The problem: Transcribe each line below word for word.

======== Supplied data

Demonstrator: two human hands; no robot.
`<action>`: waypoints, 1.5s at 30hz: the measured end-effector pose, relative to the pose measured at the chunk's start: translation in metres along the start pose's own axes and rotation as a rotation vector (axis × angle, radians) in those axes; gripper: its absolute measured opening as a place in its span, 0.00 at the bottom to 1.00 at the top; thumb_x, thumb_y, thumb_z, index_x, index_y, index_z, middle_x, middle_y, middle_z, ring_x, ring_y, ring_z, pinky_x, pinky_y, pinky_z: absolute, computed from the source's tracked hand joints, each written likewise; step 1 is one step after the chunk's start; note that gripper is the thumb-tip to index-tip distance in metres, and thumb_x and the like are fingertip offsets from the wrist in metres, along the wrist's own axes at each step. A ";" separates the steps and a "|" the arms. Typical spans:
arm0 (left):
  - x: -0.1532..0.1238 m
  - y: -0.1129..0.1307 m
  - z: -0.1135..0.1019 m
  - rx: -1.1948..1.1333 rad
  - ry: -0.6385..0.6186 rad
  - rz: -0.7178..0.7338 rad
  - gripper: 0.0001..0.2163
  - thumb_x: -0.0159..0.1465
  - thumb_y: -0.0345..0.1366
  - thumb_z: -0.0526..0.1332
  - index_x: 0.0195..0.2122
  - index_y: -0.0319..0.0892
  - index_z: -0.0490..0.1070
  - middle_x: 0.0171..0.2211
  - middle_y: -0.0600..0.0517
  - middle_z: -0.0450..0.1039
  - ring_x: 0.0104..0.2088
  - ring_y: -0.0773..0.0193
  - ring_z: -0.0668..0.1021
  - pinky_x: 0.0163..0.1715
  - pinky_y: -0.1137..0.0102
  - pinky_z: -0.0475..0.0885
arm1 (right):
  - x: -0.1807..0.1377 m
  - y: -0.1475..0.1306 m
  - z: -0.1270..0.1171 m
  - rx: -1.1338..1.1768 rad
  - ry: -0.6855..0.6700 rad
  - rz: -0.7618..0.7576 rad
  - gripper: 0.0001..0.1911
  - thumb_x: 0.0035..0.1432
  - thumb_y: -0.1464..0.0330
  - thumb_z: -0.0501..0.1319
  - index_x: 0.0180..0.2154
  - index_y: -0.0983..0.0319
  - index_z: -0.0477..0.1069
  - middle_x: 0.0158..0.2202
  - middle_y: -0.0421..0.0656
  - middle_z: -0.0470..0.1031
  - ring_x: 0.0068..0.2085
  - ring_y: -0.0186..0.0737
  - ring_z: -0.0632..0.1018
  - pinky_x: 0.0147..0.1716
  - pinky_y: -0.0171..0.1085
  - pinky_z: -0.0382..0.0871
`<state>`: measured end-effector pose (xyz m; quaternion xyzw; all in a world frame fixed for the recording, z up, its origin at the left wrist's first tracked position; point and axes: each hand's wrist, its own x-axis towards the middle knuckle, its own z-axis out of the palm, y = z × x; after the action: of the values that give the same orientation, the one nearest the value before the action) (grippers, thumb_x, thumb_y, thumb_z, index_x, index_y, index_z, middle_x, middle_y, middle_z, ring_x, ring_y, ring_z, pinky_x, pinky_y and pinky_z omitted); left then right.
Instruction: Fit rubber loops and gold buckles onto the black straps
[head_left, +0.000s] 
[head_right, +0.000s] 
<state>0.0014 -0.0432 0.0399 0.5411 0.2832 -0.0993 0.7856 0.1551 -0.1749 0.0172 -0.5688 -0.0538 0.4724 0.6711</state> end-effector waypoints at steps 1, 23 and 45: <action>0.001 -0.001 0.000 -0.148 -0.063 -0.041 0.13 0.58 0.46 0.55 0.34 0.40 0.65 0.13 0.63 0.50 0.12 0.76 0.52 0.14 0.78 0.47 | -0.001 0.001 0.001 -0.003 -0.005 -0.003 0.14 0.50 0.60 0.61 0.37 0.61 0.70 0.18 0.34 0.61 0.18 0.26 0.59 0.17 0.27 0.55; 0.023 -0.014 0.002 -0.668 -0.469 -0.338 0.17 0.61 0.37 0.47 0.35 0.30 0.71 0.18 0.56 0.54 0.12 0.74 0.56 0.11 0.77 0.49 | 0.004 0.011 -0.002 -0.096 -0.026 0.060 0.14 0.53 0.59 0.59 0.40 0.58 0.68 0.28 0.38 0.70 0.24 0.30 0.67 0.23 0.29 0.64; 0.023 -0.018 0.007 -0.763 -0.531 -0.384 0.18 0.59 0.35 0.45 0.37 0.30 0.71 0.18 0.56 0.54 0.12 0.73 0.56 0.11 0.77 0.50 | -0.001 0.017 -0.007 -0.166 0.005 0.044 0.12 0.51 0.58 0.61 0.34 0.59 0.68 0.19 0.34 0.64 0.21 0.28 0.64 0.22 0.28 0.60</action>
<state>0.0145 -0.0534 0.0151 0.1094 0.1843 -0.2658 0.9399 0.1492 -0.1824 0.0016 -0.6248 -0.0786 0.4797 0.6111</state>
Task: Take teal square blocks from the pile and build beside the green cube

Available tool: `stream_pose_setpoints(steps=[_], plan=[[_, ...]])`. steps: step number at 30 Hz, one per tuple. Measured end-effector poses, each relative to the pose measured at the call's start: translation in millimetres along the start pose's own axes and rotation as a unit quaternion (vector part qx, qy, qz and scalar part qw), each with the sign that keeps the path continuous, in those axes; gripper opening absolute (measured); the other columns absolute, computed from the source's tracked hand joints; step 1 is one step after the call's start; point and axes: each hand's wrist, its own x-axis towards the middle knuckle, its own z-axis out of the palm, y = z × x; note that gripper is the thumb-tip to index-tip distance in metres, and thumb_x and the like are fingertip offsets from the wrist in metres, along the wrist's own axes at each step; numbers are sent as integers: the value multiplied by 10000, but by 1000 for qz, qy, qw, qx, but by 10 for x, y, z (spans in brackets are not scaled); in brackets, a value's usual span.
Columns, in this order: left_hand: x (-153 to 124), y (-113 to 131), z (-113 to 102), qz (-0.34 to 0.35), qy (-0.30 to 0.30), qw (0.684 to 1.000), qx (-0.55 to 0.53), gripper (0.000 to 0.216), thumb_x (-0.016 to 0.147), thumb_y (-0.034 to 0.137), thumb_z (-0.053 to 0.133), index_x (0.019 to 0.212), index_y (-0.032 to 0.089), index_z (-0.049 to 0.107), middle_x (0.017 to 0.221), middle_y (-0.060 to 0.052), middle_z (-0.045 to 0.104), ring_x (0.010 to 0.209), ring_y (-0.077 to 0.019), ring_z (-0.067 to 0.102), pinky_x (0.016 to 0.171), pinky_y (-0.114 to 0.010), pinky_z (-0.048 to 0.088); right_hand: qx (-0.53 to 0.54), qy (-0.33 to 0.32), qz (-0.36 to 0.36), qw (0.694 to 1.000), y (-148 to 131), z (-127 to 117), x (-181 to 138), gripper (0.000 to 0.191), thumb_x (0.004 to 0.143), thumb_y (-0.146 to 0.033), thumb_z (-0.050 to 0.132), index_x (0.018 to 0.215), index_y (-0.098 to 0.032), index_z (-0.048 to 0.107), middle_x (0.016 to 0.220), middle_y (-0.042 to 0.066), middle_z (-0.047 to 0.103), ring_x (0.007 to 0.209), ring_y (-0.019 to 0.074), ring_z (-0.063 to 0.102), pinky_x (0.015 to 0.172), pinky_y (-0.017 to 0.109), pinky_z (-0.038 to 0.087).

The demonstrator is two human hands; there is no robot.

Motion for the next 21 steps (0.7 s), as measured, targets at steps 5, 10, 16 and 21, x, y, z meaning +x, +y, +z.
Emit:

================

The answer:
Demonstrator: two human hands; no robot.
`<action>`: waypoints, 1.5s at 30hz: the measured end-effector pose, relative to the pose measured at the chunk's start: translation in metres along the start pose's own axes and rotation as a rotation vector (axis × angle, radians) in those axes; gripper: its absolute measured opening as a place in its span, 0.00 at the bottom to 1.00 at the top; thumb_x, thumb_y, thumb_z, index_x, index_y, index_z, middle_x, middle_y, middle_z, ring_x, ring_y, ring_z, pinky_x, pinky_y, pinky_z: absolute, computed from the source's tracked hand joints, each written likewise; step 1 is one step after the chunk's start; note that gripper is the thumb-tip to index-tip distance in metres, and thumb_x and the like are fingertip offsets from the wrist in metres, along the wrist's own axes at each step. A ";" separates the steps and a "|" the arms. Typical spans:
arm0 (left):
  - x: -0.1532..0.1238 m
  - y: -0.1129..0.1307 m
  - z: -0.1135..0.1019 m
  - rx: -1.1948..1.1333 rad
  - ry: -0.6385..0.6186 rad
  - rz: -0.7178..0.7338 rad
  - gripper: 0.0001..0.2163
  - thumb_x: -0.0159..0.1465
  - thumb_y: -0.0345..0.1366
  - thumb_z: -0.0526..0.1332
  - index_x: 0.0195..0.2122
  - index_y: -0.0319..0.0892
  - index_z: -0.0490..0.1070
  - middle_x: 0.0171..0.2211
  - middle_y: -0.0600..0.0517
  - middle_z: -0.0450..0.1039
  - ring_x: 0.0104..0.2088
  - ring_y: -0.0773..0.0193
  - ring_z: -0.0668..0.1021
  - pinky_x: 0.0163..0.1715
  - pinky_y: -0.1137..0.0102
  - pinky_z: -0.0475..0.0885
arm1 (right):
  - x: -0.1807..0.1377 m
  - y: -0.1475..0.1306 m
  - z: -0.1270..0.1171 m
  - rx: -1.1338..1.1768 rad
  - ry: -0.6855..0.6700 rad
  - rz: -0.7618..0.7576 rad
  - gripper: 0.0001..0.1911
  - thumb_x: 0.0035..0.1432
  - thumb_y: -0.1464..0.0330
  - thumb_z: -0.0501..0.1319
  - index_x: 0.0180..0.2154
  - index_y: -0.0983..0.0319
  - index_z: -0.0477..0.1069
  - middle_x: 0.0158..0.2202
  - middle_y: -0.0421..0.0656
  - middle_z: -0.0470..0.1031
  - ring_x: 0.0068..0.2085
  - ring_y: -0.0186..0.0737
  - ring_z: -0.0632..0.1018
  - pinky_x: 0.0147..0.1716
  - pinky_y: -0.0171..0.1085
  - pinky_z: -0.0382..0.0871
`<state>`: measured end-effector pose (xyz m; quaternion xyzw; all in a world frame fixed for the recording, z up, its origin at the left wrist's first tracked position; point and axes: each hand's wrist, its own x-axis towards the middle knuckle, its own z-axis out of the palm, y = z × x; after the action: of the values that give the same orientation, the one nearest the value before the action) (grippers, thumb_x, thumb_y, thumb_z, index_x, index_y, index_z, middle_x, middle_y, middle_z, ring_x, ring_y, ring_z, pinky_x, pinky_y and pinky_z omitted); left then right.
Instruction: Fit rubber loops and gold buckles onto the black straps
[head_left, +0.000s] 
[head_right, +0.000s] 
<state>0.0014 -0.0432 0.0399 0.5411 0.2832 -0.0993 0.7856 0.1551 -0.1749 0.0172 -0.5688 -0.0538 0.4724 0.6711</state> end-effector waypoints at steps 1, 23 and 45: <action>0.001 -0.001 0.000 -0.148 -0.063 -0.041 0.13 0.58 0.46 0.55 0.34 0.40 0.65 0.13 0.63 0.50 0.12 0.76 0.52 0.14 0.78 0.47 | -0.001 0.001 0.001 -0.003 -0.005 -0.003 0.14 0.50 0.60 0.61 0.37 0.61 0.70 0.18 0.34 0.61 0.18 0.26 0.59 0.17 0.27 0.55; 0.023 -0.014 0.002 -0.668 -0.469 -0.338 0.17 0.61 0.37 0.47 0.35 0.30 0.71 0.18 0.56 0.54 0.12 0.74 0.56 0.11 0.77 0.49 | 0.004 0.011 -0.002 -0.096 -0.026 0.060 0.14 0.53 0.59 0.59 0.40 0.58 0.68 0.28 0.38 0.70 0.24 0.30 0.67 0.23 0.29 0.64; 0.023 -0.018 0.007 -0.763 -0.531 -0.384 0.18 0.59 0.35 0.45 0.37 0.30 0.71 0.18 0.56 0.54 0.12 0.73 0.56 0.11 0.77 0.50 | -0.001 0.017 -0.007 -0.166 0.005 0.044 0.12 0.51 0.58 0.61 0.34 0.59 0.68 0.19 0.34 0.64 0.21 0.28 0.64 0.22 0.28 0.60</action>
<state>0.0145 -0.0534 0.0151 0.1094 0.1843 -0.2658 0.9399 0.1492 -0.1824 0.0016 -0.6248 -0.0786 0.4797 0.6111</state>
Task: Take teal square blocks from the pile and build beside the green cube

Available tool: `stream_pose_setpoints(steps=[_], plan=[[_, ...]])`. steps: step number at 30 Hz, one per tuple. Measured end-effector poses, each relative to the pose measured at the call's start: translation in millimetres along the start pose's own axes and rotation as a unit quaternion (vector part qx, qy, qz and scalar part qw), each with the sign that keeps the path continuous, in those axes; gripper opening absolute (measured); the other columns absolute, computed from the source's tracked hand joints; step 1 is one step after the call's start; point and axes: each hand's wrist, its own x-axis towards the middle knuckle, its own z-axis out of the palm, y = z × x; note that gripper is the thumb-tip to index-tip distance in metres, and thumb_x and the like are fingertip offsets from the wrist in metres, along the wrist's own axes at each step; numbers are sent as integers: the value multiplied by 10000, but by 1000 for qz, qy, qw, qx, but by 10 for x, y, z (spans in brackets are not scaled); in brackets, a value's usual span.
Columns, in this order: left_hand: x (-153 to 124), y (-113 to 131), z (-113 to 102), qz (-0.34 to 0.35), qy (-0.30 to 0.30), qw (0.684 to 1.000), qx (-0.55 to 0.53), gripper (0.000 to 0.216), thumb_x (-0.016 to 0.147), thumb_y (-0.034 to 0.137), thumb_z (-0.053 to 0.133), index_x (0.019 to 0.212), index_y (-0.032 to 0.089), index_z (-0.049 to 0.107), middle_x (0.017 to 0.221), middle_y (-0.060 to 0.052), middle_z (-0.045 to 0.104), ring_x (0.010 to 0.209), ring_y (-0.077 to 0.019), ring_z (-0.067 to 0.102), pinky_x (0.016 to 0.171), pinky_y (-0.114 to 0.010), pinky_z (-0.048 to 0.088); right_hand: qx (-0.53 to 0.54), qy (-0.33 to 0.32), qz (-0.36 to 0.36), qw (0.694 to 1.000), y (-148 to 131), z (-127 to 117), x (-181 to 138), gripper (0.000 to 0.191), thumb_x (0.004 to 0.143), thumb_y (-0.146 to 0.033), thumb_z (-0.050 to 0.132), index_x (0.018 to 0.215), index_y (-0.098 to 0.032), index_z (-0.048 to 0.107), middle_x (0.016 to 0.220), middle_y (-0.042 to 0.066), middle_z (-0.047 to 0.103), ring_x (0.007 to 0.209), ring_y (-0.019 to 0.074), ring_z (-0.063 to 0.102), pinky_x (0.015 to 0.172), pinky_y (-0.017 to 0.109), pinky_z (-0.038 to 0.087).

The demonstrator is two human hands; there is no robot.

Motion for the next 21 steps (0.7 s), as measured, targets at steps 5, 10, 16 and 21, x, y, z meaning +x, +y, +z.
Emit:

The answer requires nothing more.